My method of banking and kicking (for 1 rail shots) is the 2 to 1 method. Its explained in this:
It is step 3 in the video.
But the same thing works for banking. I will find the closest natural 2 to 1 line (as if i was kicking the object ball into the desired pocket). If the ball is on the natural line then I use this line. If the ball is not on the line then I need to adjust. I find the closest natural line and see how far left/right of the line the ball is. If the object ball is 4 inches left of the natural line (from center of line to center of ball) then I want to adjust 2 inches left on the rail with my aim. So why 2 inches? The system is 2 to 1, and whatever distance we go on the 1st rail we only go 1/2 the distance on the 2nd rail.
The keys to all banking:
Speed - what speed is natural table speed for that table? Firm speed shortens the bank
Spin - NO spin on the cue ball
Aiming - if you are off an inch on your aim you will miss by 2 inches at the pocket
Collision Induced Throw - if you are shooting a cut shot for the bank, the object ball will not go exactly where you are aiming due to CIT. AND it will pick up a little spin. If you are cutting across the line (cue ball going towards the shot line - crossover bank) the shot will naturally want to go long/wide. If you are cutting away from the shot line (cue ball going away from the shot line) the shot will naturally want to go short.
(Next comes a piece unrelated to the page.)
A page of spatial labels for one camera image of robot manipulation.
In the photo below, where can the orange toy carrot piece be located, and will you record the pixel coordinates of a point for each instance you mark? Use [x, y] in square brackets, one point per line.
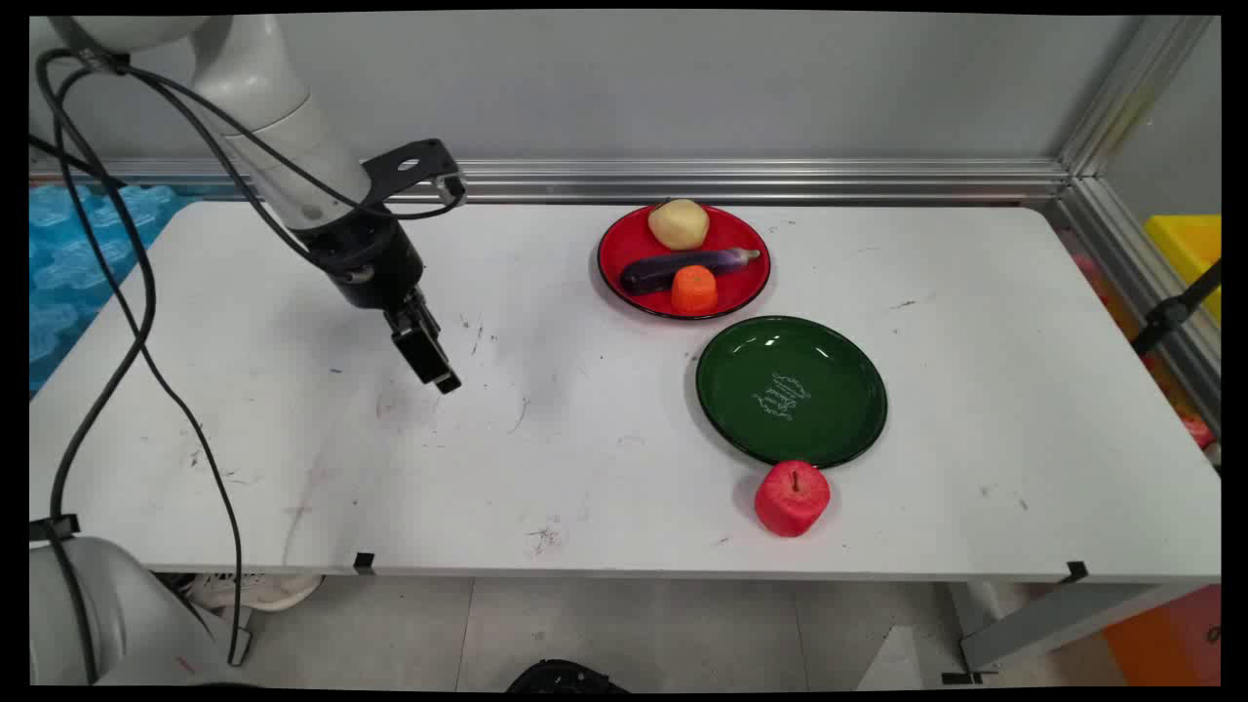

Most players would just use a little spin to counter act the CIT but then you are also getting spin that you need to adjust for.
What do you do if the bank is not anywhere close to one of the natural 2 to 1 lines? You can use spot on the wall for 1 rail banks/kicks. Going from one corner pocket - through 2nd diamond on opposite short rail - to intended corner pocket. You aim through that 2nd diamond and find a spot - something 12-15 feet past the table. Use this reference as your new aim point.